To explain why, I need to spend a little time talking about the current political environment. It is the most agitated I’ve seen in decades. The electorate is badly divided; the parties are split internally and vis-à-vis one another; the national mood is sour; our democratic institutions are unproductive; and our political leaders cannot seem to cooperate with one another, much less engage substantively on the crucial issues we face as a nation. Not surprisingly, politicians face a restive, discontented electorate.

This year’s dynamics don’t bode well for improvement. Republicans have staked their claim to votes on tax cuts, abandoning more traditional concerns such as the deficit and the national debt. Even though they control the government, they’re having trouble getting many things done. Democrats, meanwhile, are moving leftward, and hoping for a November backlash against President Trump.

In general, momentum in both parties seems to be moving toward the extremes, fueling a political debate that rejects the middle ground. This is discouraging.

At the national level the parties seem more interested in their opponents’ unconditional surrender than in carrying on a debate that enlightens voters and attempts to sway opinion. One wonders whether we can ever find the will to negotiate and compromise on difficult issues. Yet we have no choice if we’re to move forward as a large and diverse nation.

Which is why I believe we face a huge responsibility as citizens this year. We may each be certain in our own biases and policy and party preferences, but it is time to step back and ask how we revive the system at a time when people are so discouraged by politics, our institutions, and our politicians.

And the answer, I believe, is that we have to look for politicians who want to build consensus, act constructively, and instill a sense — both in their colleagues and among ordinary voters — that we’re all in this together. We need leaders who can rise above the polarization and divisiveness that current politicians have done so much to exacerbate, and instead begin focusing on cooperation, collective purpose, and the common good.

Our institutions are badly in need of repair. Making them work better, which is urgent, will not happen with scorched-earth politicking. It can only come from political leaders who embrace bipartisanship and the traditional values of democracy: pluralism, free speech, and tolerance for opposing points of view.

We want to find politicians who respect and look for the facts, not simply the facts as they wish them to be. We need to examine candidates’ rhetoric with great care, and understand that it’s easy to state a problem and then lapse into meaningless generalities when it comes to solutions.

By contrast, it’s hard — but vitally important in this climate — to speak with clarity and thoughtfulness not just about what needs to be done, but about how to help make it happen. Politicians who are blatantly unrealistic as they pander to voters’ prejudices — “I’ll balance the budget in three years!” I heard one say the other day without telling us how — do not deserve our attention.

Instead, we should be looking for politicians who can move us beyond our current paralysis. Who are open to different opinions and ideas, will work hard to bring together people of different points of view, and who seek opportunities to discuss public issues forthrightly rather than dodge them. Who prefer to answer hard questions, rather than just give a big speech and then leave the room.

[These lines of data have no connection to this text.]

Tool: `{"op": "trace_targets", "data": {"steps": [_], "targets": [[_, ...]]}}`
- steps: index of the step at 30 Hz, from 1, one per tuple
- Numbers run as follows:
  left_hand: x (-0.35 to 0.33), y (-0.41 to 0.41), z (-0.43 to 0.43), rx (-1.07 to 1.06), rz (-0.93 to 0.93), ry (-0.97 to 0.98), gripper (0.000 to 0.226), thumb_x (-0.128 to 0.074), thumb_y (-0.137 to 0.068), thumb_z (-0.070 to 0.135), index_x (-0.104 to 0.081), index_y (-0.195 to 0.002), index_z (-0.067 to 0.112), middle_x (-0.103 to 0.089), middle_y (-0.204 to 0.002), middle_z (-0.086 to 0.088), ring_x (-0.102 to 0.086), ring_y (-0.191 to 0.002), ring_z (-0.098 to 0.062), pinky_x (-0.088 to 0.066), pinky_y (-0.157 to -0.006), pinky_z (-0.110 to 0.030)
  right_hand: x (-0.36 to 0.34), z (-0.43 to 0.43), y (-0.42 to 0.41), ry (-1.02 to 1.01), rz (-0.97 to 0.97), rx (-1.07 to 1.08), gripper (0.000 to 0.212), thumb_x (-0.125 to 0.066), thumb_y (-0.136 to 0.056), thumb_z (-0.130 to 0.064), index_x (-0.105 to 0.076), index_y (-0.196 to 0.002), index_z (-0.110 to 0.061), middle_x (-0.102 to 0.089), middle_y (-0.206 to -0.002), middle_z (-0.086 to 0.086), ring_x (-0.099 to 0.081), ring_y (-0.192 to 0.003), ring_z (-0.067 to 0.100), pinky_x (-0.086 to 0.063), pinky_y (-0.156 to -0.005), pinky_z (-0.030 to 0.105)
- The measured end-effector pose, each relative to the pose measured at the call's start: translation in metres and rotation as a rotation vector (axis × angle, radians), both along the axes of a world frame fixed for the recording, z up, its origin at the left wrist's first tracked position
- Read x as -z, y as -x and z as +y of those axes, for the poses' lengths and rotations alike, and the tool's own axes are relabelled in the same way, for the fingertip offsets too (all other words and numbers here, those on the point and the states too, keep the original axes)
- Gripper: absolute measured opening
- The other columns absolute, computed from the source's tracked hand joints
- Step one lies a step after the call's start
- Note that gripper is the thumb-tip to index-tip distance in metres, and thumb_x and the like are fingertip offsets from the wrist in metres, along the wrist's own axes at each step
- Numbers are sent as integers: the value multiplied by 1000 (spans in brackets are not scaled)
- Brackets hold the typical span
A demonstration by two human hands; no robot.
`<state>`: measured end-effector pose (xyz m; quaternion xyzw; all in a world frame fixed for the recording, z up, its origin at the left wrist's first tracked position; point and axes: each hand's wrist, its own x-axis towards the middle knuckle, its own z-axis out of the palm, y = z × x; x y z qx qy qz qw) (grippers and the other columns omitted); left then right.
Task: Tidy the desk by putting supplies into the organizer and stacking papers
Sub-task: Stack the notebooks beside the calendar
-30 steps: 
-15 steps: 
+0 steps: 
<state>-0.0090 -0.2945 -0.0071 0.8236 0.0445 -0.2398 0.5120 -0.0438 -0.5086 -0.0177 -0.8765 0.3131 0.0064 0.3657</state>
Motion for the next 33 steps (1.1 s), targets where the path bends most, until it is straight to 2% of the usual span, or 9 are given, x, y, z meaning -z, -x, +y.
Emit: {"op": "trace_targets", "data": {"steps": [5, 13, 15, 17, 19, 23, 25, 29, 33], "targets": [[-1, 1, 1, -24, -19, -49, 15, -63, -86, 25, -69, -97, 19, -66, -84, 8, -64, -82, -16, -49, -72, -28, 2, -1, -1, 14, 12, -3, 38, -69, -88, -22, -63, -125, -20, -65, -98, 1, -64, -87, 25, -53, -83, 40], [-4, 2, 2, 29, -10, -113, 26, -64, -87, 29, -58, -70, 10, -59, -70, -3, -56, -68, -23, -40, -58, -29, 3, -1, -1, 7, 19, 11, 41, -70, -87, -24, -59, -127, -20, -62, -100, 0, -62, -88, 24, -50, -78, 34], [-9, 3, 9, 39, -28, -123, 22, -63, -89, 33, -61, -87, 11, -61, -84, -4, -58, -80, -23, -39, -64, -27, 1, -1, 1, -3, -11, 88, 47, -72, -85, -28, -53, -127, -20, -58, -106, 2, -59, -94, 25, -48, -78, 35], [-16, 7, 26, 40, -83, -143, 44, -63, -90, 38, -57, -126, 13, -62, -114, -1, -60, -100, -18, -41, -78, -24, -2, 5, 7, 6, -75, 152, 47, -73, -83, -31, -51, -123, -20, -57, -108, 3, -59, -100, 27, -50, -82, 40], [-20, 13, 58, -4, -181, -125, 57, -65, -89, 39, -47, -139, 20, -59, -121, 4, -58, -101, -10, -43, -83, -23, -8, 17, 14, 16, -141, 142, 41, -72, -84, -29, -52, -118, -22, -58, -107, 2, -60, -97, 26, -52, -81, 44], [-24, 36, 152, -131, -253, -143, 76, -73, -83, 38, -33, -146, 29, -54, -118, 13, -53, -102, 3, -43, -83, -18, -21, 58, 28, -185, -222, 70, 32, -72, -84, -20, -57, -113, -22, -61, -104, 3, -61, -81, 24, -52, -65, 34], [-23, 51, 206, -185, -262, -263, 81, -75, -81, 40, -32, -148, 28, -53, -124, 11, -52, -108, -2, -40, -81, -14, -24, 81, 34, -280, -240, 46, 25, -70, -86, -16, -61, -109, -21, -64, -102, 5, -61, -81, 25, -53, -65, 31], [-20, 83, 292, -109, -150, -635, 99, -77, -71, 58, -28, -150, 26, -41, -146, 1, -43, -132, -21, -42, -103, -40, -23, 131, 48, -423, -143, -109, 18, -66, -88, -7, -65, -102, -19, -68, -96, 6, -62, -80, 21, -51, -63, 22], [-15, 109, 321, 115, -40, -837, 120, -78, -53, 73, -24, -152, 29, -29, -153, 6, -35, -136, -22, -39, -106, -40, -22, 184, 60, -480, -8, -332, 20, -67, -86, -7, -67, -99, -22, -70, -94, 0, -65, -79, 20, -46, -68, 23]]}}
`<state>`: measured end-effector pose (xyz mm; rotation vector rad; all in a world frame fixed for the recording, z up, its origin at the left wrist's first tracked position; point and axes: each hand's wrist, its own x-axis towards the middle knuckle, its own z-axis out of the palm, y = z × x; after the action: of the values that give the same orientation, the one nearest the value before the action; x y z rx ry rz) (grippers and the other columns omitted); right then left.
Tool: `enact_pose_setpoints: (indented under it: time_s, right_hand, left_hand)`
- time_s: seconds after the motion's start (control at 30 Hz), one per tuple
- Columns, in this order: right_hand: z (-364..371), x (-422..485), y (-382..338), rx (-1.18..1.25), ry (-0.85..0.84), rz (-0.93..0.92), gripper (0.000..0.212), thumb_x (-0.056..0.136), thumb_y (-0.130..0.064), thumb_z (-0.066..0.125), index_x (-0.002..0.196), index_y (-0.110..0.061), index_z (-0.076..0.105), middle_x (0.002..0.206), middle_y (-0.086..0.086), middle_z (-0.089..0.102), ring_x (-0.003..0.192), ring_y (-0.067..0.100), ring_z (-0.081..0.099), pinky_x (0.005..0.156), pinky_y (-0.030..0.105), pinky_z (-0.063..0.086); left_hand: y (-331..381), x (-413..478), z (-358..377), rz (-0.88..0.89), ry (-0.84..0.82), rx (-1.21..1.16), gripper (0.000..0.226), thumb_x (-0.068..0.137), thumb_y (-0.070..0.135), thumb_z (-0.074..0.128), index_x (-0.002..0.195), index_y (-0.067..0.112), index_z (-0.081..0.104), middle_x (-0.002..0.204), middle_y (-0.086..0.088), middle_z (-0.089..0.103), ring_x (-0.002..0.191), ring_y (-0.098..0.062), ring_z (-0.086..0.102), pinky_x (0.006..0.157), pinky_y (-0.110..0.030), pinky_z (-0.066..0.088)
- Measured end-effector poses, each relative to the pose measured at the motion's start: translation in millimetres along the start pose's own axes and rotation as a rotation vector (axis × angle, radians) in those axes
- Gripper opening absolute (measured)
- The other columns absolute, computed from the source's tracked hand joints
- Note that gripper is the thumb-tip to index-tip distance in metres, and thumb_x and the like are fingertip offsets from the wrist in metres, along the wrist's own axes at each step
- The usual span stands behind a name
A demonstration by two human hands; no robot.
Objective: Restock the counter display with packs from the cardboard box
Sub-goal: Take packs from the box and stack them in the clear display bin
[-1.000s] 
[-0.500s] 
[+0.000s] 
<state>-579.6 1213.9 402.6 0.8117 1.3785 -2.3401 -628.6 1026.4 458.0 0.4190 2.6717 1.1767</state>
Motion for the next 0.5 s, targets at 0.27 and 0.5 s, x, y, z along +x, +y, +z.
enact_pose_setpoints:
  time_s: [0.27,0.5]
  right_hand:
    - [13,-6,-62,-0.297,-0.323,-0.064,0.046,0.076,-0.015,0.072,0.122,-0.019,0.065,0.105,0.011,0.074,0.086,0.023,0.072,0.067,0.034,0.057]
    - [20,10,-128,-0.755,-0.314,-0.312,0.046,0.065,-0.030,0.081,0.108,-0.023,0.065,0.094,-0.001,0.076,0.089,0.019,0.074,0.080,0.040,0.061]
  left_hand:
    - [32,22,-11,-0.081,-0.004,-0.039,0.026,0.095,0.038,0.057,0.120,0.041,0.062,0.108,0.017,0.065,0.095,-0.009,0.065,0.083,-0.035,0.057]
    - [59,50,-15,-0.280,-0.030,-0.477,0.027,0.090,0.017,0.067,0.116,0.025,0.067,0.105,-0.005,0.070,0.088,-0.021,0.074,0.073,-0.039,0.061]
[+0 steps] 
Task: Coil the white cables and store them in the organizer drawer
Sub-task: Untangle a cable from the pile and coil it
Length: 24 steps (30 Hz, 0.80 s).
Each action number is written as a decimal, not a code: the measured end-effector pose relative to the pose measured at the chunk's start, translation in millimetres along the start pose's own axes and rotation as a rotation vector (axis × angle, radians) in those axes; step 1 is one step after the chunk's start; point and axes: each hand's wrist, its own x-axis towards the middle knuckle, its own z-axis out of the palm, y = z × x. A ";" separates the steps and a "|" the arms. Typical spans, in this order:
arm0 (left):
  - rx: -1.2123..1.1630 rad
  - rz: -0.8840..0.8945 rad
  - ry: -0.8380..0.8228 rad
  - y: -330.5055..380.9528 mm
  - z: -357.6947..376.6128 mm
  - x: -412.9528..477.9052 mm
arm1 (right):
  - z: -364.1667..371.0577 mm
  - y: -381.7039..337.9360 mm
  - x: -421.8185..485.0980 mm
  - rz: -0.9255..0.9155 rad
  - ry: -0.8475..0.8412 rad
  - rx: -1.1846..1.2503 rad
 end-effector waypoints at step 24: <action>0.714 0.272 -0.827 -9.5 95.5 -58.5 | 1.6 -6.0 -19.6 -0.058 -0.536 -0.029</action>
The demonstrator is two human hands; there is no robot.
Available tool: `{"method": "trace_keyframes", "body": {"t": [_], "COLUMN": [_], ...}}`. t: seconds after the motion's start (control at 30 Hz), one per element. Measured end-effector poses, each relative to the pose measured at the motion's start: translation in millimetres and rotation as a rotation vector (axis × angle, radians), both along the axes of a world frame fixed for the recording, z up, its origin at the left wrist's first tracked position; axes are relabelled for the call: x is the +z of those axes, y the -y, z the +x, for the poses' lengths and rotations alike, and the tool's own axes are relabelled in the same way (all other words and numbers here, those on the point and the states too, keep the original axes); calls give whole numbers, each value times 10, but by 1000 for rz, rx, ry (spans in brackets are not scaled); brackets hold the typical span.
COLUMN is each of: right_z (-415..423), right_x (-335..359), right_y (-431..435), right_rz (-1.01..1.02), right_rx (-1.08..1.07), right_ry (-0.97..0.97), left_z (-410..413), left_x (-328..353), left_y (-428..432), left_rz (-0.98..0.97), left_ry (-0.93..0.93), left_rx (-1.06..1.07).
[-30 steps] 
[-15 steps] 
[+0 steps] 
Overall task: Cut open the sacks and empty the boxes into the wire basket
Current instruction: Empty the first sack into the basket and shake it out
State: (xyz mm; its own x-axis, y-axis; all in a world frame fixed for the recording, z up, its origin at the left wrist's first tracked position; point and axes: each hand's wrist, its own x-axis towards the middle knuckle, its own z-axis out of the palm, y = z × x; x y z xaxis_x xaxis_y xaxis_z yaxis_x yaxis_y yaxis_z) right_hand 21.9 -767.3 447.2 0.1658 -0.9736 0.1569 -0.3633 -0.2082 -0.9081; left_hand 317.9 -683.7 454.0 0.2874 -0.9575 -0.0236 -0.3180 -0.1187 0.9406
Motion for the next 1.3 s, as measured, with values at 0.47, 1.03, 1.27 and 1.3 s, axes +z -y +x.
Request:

Here’s the bottom line: citizens today carry an extra burden — not merely to pick a politician we might favor for some reason, but to make choices that move us away from ideology and our own biases, and toward getting this country running again.

Lee Hamilton is a Senior Advisor for the Indiana University Center on Representative Government; a Distinguished Scholar, IU School of Global and International Studies; and a Professor of Practice, IU School of Public and Environmental Affairs. He was a member of the U.S. House of Representatives for 34 years.